→ TASK TO CARRY OUT:
The word "angles": in how many lines of the records does it appear? Reply with the number alone.

+---+

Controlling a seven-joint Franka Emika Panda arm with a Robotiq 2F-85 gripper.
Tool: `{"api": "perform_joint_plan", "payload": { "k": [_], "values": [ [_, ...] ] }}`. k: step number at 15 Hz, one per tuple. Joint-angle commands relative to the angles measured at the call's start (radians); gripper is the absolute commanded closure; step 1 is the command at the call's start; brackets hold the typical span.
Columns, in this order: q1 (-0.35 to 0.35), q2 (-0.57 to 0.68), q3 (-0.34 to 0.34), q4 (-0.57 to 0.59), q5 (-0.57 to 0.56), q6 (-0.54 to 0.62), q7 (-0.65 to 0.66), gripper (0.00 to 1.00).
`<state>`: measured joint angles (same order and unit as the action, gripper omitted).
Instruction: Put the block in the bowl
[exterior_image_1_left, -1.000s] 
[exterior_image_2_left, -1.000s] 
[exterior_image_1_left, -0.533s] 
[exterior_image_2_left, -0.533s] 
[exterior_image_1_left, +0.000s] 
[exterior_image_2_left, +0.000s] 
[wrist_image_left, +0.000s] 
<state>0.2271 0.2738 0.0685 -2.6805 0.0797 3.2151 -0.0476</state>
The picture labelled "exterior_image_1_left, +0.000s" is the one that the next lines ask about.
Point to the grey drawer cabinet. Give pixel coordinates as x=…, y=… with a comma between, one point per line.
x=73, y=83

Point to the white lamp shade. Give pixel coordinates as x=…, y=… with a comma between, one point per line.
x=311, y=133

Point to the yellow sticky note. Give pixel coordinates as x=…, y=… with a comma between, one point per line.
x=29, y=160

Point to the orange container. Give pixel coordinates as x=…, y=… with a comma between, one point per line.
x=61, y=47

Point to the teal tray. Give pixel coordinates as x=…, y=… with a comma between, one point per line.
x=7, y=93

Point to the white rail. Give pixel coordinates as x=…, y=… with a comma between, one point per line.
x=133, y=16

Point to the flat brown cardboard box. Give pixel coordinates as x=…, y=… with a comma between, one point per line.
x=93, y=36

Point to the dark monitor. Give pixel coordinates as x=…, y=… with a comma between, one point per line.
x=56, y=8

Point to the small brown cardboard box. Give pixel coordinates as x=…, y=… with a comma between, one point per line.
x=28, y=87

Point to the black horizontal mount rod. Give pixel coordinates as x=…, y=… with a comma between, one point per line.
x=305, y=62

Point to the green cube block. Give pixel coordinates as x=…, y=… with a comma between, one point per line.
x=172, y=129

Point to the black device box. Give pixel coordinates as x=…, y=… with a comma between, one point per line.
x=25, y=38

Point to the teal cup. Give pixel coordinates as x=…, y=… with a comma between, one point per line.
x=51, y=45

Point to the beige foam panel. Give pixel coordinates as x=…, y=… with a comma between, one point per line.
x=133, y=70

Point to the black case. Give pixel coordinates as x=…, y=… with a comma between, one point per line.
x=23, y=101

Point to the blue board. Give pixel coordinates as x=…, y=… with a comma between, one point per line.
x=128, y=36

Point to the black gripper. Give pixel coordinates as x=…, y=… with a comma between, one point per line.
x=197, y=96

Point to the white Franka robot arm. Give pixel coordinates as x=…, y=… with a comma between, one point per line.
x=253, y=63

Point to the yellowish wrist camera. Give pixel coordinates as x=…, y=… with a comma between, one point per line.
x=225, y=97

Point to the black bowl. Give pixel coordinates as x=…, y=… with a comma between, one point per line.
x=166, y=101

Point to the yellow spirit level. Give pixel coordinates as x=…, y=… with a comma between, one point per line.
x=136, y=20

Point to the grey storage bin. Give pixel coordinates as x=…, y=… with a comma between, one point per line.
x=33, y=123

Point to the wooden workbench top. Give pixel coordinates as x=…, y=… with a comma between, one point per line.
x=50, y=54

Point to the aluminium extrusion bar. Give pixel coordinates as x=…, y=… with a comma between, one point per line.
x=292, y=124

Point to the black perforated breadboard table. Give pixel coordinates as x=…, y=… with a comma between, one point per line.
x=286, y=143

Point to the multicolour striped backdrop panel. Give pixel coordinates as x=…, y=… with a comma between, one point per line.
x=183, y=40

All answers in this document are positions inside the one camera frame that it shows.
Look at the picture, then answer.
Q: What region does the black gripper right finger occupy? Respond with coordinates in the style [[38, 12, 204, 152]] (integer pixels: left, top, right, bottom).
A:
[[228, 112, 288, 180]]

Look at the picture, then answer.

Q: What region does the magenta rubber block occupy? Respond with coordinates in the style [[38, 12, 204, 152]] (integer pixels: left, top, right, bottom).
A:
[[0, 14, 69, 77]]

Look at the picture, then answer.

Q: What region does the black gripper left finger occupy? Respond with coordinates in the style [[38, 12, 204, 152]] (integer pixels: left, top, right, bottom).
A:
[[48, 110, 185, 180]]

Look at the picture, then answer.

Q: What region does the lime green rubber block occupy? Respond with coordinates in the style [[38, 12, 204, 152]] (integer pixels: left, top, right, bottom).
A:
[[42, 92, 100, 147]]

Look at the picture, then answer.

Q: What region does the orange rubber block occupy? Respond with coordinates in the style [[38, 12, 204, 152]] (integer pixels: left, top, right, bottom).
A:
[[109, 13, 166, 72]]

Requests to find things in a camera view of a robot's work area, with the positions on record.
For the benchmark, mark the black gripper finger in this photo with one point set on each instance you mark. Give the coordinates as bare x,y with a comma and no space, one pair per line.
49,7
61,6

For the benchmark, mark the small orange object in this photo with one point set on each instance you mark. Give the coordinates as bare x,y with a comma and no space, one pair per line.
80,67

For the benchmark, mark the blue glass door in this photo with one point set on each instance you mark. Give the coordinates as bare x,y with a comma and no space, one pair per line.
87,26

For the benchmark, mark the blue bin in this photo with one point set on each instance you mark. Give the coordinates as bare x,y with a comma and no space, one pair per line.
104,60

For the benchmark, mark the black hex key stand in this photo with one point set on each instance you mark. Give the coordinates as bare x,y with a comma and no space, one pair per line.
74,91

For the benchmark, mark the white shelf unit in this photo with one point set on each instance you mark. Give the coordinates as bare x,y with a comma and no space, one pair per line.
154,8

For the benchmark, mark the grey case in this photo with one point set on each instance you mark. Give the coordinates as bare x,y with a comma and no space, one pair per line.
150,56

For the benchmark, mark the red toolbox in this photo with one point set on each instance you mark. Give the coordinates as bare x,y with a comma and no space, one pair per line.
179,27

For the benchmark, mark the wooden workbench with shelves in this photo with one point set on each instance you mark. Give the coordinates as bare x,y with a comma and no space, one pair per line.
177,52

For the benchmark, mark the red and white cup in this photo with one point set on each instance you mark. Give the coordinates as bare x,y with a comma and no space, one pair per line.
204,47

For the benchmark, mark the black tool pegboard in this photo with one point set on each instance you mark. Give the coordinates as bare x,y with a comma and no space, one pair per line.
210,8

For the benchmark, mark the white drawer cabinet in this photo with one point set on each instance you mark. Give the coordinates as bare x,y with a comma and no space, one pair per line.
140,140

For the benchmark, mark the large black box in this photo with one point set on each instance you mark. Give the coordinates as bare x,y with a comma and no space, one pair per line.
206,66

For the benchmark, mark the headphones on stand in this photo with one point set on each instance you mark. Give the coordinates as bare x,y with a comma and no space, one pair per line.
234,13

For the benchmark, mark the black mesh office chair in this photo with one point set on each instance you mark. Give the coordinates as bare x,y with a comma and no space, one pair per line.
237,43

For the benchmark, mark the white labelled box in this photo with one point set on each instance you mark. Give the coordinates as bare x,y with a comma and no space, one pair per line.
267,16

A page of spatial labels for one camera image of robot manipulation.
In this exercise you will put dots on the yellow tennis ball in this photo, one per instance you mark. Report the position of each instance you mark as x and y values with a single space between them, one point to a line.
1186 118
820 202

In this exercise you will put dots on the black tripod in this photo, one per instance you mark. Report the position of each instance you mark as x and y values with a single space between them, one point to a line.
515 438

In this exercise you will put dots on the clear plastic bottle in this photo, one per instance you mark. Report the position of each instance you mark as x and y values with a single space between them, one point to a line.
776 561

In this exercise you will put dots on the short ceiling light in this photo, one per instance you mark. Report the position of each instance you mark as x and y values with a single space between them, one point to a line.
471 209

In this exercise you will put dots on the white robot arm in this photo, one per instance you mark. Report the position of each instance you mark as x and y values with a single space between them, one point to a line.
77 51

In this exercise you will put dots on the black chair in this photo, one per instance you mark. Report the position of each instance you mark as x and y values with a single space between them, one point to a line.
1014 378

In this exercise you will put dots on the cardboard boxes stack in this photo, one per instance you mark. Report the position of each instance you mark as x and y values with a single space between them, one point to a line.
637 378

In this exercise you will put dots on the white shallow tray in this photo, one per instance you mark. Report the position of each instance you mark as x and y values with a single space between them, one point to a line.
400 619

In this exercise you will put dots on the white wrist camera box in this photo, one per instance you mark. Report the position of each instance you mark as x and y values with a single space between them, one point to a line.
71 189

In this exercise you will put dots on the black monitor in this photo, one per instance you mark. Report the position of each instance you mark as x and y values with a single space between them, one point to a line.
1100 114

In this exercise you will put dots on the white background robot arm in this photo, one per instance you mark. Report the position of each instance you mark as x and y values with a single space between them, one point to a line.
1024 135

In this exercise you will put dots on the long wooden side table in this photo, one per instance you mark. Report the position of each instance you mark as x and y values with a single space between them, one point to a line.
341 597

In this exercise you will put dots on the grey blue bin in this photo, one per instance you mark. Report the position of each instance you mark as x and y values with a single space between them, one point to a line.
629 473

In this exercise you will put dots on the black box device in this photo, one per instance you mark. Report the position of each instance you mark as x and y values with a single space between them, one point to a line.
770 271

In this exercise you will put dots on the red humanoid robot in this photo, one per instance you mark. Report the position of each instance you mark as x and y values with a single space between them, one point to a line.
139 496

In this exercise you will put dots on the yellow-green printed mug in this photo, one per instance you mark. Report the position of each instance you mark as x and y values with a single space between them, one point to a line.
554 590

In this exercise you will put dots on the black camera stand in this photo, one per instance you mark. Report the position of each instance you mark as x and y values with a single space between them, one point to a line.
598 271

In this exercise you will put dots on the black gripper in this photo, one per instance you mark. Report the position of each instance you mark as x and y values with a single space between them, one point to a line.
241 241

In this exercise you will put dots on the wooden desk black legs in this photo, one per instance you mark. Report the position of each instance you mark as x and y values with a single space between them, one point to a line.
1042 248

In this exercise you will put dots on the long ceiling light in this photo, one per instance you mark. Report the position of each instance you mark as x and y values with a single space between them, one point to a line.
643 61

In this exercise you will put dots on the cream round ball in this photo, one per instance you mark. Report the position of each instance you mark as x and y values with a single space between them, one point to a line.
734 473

+---+

→ TASK RESPONSE:
2